Unzip large files in AWS S3 using Lambda and Node.js

lambda.js

//Dev.to article: https://dev.to/nerycordova/unzip-large-files-in-aws-using-lambda-and-node-js-cpp

const AWS = require("aws-sdk");
const s3 = new AWS.S3({ apiVersion: "2006-03-01" });
const unzipper = require("unzipper");

exports.handler = async (event) => {

  //...initialize bucket, filename and target_filename here
  try {
    /**
     * Step 1: Get stream of the file to be extracted from the zip
     */
    const file_stream = s3
      .getObject({ Bucket: bucket, Key: filename })
      .createReadStream()
      .on("error", (e) => console.log(`Error extracting file: `, e))
      .pipe(
        unzipper.ParseOne("file_name_inside_zip.ext", {
          forceStream: true,
        })
      );

    /**
     * Step 2: upload extracted stream back to S3: this method supports a readable stream in the Body param as per
     *  https://docs.aws.amazon.com/AWSJavaScriptSDK/latest/AWS/S3.html#upload-property
     */
    await s3
      .upload({ Bucket: bucket, Key: target_filename, Body: file_stream })
      .promise();

  } catch (error) {
    console.log("Error: ", error.message, error.stack);
  }

};

Hello, I'm new to this and need some help. How do I get the filename of the file inside the zip? unzipper.ParseOne("file_name_inside_zip.ext" I won't know the name ahead of time. Then I want to stream that file back to another S3 bucket. This code does work, but I had to hard-code the unzipped_filename to get it working. const unzipped_filename = "test.csv"; .pipe(unzipper.ParseOne(unzipped_filename, {forceStream: true,})); .upload({ Bucket: target_bucket, Key: unzipped_filename, Body: file_stream })

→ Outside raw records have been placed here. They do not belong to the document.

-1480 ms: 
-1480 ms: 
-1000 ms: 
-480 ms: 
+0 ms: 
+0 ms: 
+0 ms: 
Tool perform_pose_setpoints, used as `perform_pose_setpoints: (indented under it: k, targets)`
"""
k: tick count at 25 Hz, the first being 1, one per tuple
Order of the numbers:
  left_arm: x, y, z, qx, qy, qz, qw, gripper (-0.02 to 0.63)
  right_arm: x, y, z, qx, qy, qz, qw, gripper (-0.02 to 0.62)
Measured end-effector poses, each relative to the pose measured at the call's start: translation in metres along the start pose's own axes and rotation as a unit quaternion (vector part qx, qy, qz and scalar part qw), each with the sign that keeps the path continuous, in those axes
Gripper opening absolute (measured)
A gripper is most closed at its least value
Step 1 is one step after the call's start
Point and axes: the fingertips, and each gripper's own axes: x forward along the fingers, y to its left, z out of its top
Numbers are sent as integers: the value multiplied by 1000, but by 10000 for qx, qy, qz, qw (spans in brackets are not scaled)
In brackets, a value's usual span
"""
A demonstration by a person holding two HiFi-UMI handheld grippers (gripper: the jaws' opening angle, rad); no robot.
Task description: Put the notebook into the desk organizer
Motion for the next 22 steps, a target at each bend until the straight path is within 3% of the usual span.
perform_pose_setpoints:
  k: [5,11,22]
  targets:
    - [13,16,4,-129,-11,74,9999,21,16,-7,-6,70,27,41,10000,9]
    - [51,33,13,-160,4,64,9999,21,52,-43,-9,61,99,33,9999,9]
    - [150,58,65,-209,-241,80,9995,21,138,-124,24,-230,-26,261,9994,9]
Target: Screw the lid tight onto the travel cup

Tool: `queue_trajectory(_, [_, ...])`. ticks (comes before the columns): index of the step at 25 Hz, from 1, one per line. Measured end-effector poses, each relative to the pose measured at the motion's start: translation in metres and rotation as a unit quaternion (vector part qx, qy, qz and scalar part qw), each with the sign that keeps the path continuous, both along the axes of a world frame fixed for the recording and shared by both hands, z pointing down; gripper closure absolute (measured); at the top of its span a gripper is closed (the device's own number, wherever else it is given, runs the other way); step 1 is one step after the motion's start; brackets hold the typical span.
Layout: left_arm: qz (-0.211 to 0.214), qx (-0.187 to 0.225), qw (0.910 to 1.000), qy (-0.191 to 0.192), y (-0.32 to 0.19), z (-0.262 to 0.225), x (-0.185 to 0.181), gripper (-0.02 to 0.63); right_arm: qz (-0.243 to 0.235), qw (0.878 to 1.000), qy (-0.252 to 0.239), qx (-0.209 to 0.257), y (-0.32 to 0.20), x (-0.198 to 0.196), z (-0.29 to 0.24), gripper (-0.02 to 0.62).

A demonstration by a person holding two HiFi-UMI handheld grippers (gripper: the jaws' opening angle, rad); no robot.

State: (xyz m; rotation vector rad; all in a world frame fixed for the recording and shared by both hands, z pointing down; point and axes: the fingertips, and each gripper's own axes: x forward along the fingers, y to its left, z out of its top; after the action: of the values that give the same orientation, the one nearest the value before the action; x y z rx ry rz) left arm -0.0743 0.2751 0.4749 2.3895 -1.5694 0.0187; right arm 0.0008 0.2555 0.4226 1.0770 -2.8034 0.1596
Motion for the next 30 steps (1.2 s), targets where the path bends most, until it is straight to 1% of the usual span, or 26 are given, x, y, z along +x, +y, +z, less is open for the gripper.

@tdough21 hope you were able to solve this back in May. In case not and for the record, in the docs you will see that most of the examples have this conditionif (fileName === "this IS the file I'm looking for"), see this one for example:

const zip = fs.createReadStream('path/to/archive.zip').pipe(unzipper.Parse({forceStream: true}));
for await (const entry of zip) {
  const fileName = entry.path;
  const type = entry.type; // 'Directory' or 'File'
  const size = entry.vars.uncompressedSize; // There is also compressedSize;
  if (fileName === "this IS the file I'm looking for") {
    entry.pipe(fs.createWriteStream('output/path'));
  } else {
    entry.autodrain();
  }
}

So, by design, the library allows you to get all file names inside the .zip package.